DM Monitoring
WASHINGTON: Nine months after the US government declared a state of emergency to fight the coronavirus pandemic, daily deaths and new infections are breaking records, hospital capacity is more stretched than ever, and debate over the economic response has devolved into a battle over who deserves help and who doesn’t.
How did it get to this point? Once-in-a-century public crises might seem a natural rallying point for a nation, but the current pandemic hit a tri-feta: a politically polarized society, the uneven spread of the virus, and an economic impact that was disparately felt and quick to fade in some parts of the country even as it kept others fast in its grip.
Today’s rampant spread of the virus is bound with those facts: Local and state decisions to let the economy reopen as much as it did, as soon as it did, with public health rules spotty and unevenly enforced, set the stage for it to rotate through the country and eventually to spread unchecked.
While that spurred more job creation early on, the country is now facing the worst of both worlds.

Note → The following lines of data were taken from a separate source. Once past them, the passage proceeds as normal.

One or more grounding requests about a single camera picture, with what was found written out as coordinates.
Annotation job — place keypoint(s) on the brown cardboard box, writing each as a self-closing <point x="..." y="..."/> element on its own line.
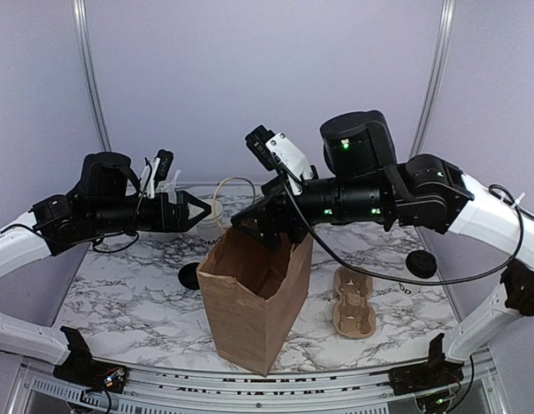
<point x="252" y="296"/>

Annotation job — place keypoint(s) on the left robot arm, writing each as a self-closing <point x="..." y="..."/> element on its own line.
<point x="109" y="200"/>

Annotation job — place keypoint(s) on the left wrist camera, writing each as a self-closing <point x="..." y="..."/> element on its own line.
<point x="155" y="171"/>

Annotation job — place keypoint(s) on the black cup lid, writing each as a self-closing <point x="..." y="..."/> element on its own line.
<point x="421" y="264"/>

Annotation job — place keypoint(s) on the aluminium frame post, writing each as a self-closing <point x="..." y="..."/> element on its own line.
<point x="435" y="80"/>
<point x="89" y="71"/>

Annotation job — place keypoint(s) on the white ribbed utensil container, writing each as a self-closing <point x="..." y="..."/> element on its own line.
<point x="170" y="189"/>

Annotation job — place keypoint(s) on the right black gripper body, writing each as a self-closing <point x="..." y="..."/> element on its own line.
<point x="296" y="234"/>

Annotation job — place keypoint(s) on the single white paper cup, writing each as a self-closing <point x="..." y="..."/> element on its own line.
<point x="409" y="289"/>

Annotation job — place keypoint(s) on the right aluminium frame post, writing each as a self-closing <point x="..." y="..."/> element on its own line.
<point x="435" y="80"/>

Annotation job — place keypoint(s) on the white plastic utensil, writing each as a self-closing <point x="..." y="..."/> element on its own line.
<point x="175" y="177"/>

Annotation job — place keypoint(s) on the brown pulp cup carrier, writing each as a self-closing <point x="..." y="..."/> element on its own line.
<point x="353" y="316"/>

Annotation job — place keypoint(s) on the left aluminium frame post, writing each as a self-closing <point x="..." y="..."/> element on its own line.
<point x="89" y="71"/>

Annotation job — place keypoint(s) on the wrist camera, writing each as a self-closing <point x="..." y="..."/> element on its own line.
<point x="274" y="150"/>
<point x="155" y="171"/>

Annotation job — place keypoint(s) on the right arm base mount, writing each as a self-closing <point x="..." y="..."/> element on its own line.
<point x="436" y="371"/>

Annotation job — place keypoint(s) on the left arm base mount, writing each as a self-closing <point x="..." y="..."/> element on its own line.
<point x="81" y="368"/>

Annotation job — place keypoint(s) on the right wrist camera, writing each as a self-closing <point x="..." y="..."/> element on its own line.
<point x="274" y="150"/>

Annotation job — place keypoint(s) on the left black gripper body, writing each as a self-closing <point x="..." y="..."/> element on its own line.
<point x="159" y="221"/>

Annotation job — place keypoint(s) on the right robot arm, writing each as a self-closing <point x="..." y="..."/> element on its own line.
<point x="368" y="184"/>

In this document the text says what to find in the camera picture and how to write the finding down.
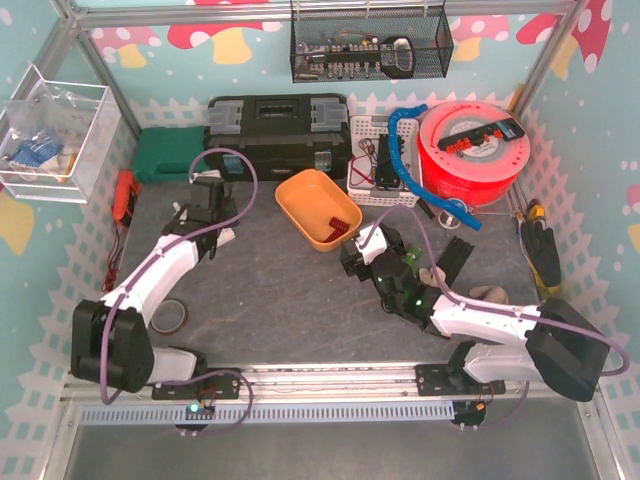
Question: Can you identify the aluminium front rail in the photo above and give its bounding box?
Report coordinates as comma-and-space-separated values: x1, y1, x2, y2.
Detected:
62, 362, 506, 401

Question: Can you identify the black metal bracket plate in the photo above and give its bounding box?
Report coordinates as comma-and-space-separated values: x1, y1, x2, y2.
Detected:
374, 134, 401, 190

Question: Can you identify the blue corrugated hose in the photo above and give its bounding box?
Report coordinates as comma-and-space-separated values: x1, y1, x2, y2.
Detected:
387, 103, 485, 231

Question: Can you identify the green tool case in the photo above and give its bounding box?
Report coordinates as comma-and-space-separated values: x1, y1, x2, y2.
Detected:
131, 126, 205, 184

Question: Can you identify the blue white glove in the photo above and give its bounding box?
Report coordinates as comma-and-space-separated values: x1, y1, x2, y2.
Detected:
9, 132, 64, 170

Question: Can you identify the black toolbox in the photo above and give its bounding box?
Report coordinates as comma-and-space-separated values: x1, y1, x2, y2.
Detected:
203, 93, 352, 181

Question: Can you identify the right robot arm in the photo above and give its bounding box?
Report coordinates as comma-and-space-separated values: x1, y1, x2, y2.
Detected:
340, 224, 610, 402

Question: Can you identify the orange filament spool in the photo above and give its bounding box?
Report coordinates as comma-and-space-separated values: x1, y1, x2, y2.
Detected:
417, 101, 531, 207

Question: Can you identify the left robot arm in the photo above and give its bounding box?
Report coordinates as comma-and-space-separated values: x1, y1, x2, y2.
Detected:
70, 175, 237, 393

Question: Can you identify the orange plastic bin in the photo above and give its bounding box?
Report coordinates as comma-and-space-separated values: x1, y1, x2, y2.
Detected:
275, 169, 363, 253

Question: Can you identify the white perforated basket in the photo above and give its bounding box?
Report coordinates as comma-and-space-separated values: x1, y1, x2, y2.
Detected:
347, 115, 423, 207

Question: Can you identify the black wire mesh basket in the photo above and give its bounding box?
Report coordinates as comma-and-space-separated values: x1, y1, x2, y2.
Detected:
289, 5, 454, 83

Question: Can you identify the black yellow work glove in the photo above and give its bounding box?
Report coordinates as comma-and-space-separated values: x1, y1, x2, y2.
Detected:
520, 220, 562, 300

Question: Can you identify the orange multimeter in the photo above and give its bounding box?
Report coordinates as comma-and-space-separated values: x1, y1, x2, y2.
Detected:
112, 170, 140, 228

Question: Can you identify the black ribbed block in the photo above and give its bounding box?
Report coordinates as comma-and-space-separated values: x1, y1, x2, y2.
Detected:
436, 236, 474, 287

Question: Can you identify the black terminal strip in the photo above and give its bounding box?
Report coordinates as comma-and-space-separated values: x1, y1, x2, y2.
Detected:
437, 118, 525, 154

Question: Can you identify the beige work glove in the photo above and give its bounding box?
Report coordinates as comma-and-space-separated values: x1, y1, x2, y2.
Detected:
418, 267, 509, 305

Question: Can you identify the red test lead wire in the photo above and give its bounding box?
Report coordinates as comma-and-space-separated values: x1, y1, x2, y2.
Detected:
351, 155, 377, 190

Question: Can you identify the clear acrylic box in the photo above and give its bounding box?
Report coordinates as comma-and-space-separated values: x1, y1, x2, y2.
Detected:
1, 65, 121, 204

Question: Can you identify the white tape roll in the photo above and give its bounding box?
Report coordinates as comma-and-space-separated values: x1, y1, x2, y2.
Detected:
436, 210, 461, 230

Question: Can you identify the brown tape roll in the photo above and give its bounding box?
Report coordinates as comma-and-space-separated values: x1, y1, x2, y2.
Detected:
150, 299, 189, 336

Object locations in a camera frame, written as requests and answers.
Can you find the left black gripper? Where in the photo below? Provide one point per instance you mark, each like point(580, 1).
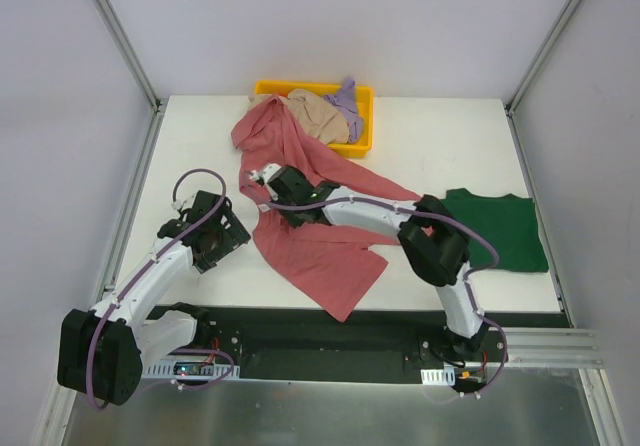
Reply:
point(232, 223)

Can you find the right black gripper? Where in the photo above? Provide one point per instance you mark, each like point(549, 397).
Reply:
point(279, 184)

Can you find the pink t shirt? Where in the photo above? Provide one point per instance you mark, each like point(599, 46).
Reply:
point(333, 265)

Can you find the green t shirt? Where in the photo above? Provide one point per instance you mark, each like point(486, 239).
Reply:
point(508, 223)

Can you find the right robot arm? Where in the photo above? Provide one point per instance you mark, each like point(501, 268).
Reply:
point(434, 243)

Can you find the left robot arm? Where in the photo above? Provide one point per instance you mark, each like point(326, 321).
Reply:
point(104, 350)

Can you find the beige t shirt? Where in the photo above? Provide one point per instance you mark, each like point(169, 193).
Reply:
point(317, 117)

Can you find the purple t shirt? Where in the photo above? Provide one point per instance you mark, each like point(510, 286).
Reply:
point(344, 100)

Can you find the yellow plastic bin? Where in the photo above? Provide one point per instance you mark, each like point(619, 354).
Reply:
point(364, 96)

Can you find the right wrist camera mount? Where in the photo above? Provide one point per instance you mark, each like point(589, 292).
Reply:
point(263, 175)

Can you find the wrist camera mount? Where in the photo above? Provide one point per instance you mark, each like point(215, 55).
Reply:
point(263, 175)
point(181, 204)

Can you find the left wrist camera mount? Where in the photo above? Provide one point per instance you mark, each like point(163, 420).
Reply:
point(181, 204)

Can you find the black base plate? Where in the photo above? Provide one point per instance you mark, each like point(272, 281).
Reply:
point(371, 346)

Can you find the left white cable duct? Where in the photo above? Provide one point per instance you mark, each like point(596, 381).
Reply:
point(190, 370)

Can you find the white cable duct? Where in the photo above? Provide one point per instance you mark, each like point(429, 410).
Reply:
point(438, 377)
point(190, 370)

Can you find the right white cable duct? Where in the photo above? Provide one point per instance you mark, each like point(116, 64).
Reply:
point(438, 377)

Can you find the left aluminium frame post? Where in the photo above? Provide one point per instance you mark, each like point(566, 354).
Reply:
point(124, 46)

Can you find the aluminium frame post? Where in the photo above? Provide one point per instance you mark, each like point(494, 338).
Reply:
point(559, 26)
point(124, 46)

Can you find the right aluminium frame post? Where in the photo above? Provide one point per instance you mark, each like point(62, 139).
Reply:
point(559, 26)

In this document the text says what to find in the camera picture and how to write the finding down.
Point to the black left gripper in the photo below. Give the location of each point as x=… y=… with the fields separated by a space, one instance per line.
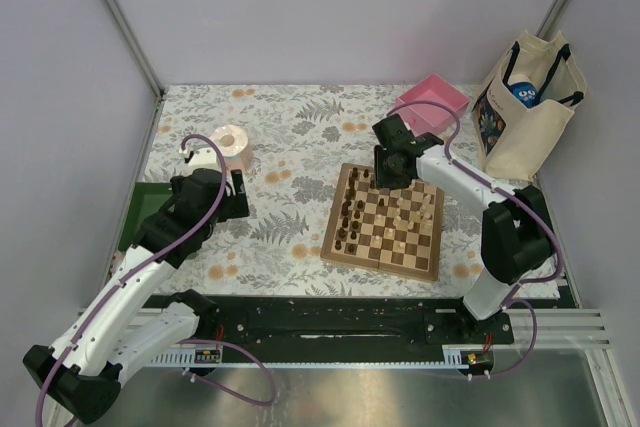
x=235 y=205

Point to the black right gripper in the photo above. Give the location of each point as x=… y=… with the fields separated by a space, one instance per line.
x=381 y=179

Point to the wooden chess board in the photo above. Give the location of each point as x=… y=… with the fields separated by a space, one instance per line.
x=396 y=232

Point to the peach toilet paper roll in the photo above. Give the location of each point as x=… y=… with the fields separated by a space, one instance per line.
x=234 y=144

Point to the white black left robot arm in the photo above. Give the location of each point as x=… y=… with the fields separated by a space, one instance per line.
x=85 y=369

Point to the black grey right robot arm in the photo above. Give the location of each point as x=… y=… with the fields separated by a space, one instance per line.
x=516 y=233

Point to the green open box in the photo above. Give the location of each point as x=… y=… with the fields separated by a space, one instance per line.
x=146 y=199

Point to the pink open box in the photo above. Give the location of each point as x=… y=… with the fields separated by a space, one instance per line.
x=422 y=117

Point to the floral table mat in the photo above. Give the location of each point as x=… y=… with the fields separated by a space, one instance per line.
x=300 y=137

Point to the cream canvas tote bag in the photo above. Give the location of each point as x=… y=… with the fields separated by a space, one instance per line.
x=514 y=141

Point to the blue white bottle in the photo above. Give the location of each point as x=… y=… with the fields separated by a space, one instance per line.
x=524 y=90

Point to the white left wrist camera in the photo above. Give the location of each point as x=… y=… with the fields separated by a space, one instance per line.
x=199 y=158

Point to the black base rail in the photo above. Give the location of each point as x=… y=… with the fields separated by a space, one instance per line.
x=429 y=321

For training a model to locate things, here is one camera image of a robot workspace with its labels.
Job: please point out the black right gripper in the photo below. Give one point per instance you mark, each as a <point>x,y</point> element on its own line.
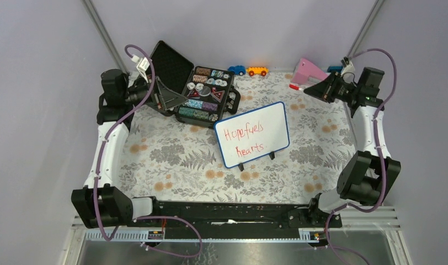
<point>324,90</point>

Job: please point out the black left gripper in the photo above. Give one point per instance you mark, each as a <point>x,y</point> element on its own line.
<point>162,97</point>

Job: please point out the red marker cap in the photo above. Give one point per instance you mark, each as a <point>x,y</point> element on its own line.
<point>292,86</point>

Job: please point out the blue framed whiteboard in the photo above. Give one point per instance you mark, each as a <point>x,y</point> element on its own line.
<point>253,134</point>

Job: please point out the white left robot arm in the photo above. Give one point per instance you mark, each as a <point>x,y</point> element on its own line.
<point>100,203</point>

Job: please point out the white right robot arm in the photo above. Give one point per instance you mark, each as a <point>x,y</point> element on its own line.
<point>369,175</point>

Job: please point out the pink plastic stand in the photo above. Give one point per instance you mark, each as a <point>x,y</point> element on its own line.
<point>307,74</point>

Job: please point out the blue block in corner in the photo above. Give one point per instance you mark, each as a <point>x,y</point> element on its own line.
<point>335,69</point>

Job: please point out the black poker chip case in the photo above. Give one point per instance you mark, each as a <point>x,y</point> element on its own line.
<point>211,92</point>

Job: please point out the orange toy car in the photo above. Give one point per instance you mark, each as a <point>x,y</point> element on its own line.
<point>252,71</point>

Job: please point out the blue toy car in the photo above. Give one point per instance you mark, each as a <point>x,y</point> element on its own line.
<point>237,70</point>

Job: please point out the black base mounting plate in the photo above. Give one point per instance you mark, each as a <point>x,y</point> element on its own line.
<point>231,221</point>

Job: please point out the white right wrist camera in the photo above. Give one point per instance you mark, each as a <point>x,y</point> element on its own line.
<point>348,66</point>

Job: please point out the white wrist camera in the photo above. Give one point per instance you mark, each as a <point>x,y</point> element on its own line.
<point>348,66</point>
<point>142,65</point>

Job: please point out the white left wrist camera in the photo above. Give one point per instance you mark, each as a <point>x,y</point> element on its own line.
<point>142,65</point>

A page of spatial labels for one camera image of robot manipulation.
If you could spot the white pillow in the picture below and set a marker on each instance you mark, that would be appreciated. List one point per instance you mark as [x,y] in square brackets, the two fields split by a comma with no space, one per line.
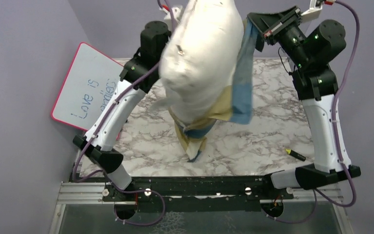
[200,58]

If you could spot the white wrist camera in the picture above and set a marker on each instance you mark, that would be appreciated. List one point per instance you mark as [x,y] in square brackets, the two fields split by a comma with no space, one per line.
[177,10]
[314,10]

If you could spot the black yellow marker pen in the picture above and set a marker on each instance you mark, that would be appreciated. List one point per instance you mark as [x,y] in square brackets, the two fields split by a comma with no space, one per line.
[295,155]

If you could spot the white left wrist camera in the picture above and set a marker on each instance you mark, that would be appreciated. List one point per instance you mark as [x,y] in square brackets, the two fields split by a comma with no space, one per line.
[177,10]

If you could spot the pink framed whiteboard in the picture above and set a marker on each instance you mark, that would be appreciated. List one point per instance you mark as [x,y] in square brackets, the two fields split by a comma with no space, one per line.
[89,85]

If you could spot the aluminium frame rail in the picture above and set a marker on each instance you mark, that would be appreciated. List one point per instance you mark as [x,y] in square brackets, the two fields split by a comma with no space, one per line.
[235,154]

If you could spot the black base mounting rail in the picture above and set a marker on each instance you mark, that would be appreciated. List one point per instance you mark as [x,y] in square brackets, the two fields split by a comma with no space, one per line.
[193,194]

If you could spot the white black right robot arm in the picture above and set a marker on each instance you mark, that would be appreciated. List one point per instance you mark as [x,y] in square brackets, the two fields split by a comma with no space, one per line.
[316,86]

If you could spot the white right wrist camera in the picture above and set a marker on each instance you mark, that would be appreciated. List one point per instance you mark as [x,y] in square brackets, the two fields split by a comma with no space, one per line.
[314,10]

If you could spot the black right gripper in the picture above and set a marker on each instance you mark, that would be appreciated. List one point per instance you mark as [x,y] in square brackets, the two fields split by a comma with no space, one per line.
[271,25]

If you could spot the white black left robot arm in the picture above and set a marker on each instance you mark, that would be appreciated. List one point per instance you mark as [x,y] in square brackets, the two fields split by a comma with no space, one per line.
[136,79]

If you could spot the blue beige checked pillowcase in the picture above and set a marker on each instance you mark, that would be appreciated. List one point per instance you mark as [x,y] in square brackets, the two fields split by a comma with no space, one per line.
[234,104]

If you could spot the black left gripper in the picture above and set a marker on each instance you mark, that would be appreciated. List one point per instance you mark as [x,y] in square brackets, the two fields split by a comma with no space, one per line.
[170,32]

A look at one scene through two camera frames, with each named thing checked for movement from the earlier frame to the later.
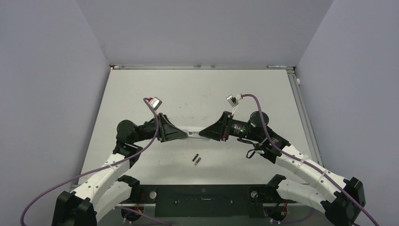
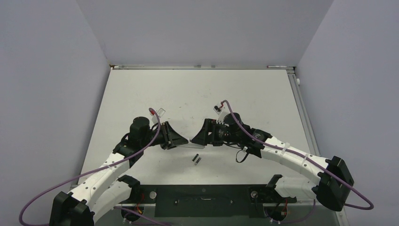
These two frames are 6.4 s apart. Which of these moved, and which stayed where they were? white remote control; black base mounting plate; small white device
Moved: small white device; white remote control
Stayed: black base mounting plate
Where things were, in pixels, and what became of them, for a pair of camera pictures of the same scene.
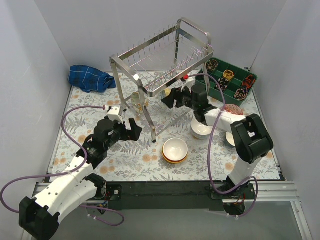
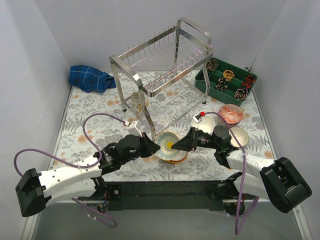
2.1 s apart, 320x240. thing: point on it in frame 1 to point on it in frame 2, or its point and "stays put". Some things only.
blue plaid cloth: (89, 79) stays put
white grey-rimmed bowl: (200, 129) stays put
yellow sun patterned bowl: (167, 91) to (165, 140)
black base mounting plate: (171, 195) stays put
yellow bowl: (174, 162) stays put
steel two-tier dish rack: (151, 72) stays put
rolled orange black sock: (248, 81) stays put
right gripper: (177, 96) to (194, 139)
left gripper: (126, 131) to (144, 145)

New COVID-19 cases are mounting at a rate of a million a week, and deaths have reached new peaks approaching 3,000 daily. Meanwhile, the economic recovery seems to be hitting stall speed. U.S. payrolls grew by only 245,000 jobs in November, scant progress given that net job losses since February still total around 10 million.
New data released in early December on state and metro level employment and wages by industry show just how unevenly the economic pain of those first months was spread.
Indeed, while workers in New York City, one of the early epicenters of the U.S. outbreak, struggled with economic conditions reminiscent of the Great Depression last spring, workers in Montana, on the whole, earned about as much in the three months from April to June as they did in the prior three months.
For workers in six western states, in fact, the second quarter of 2020 looked about the same as the second quarter of 2019 in terms of total wages collected, while in Nevada, Hawaii and Michigan wages were down more than 10% from a year earlier.
The jobs crash was painful everywhere, particularly in the industries where people would be most vulnerable to a communicable disease – the close-contact services like restaurants, grooming parlors and gyms. Even in places where the initial crash was less intense, more than 8% of jobs were lost from February to April. At its worst, in the U.S. Northeast and Hawaii, more than 20% of jobs disappeared.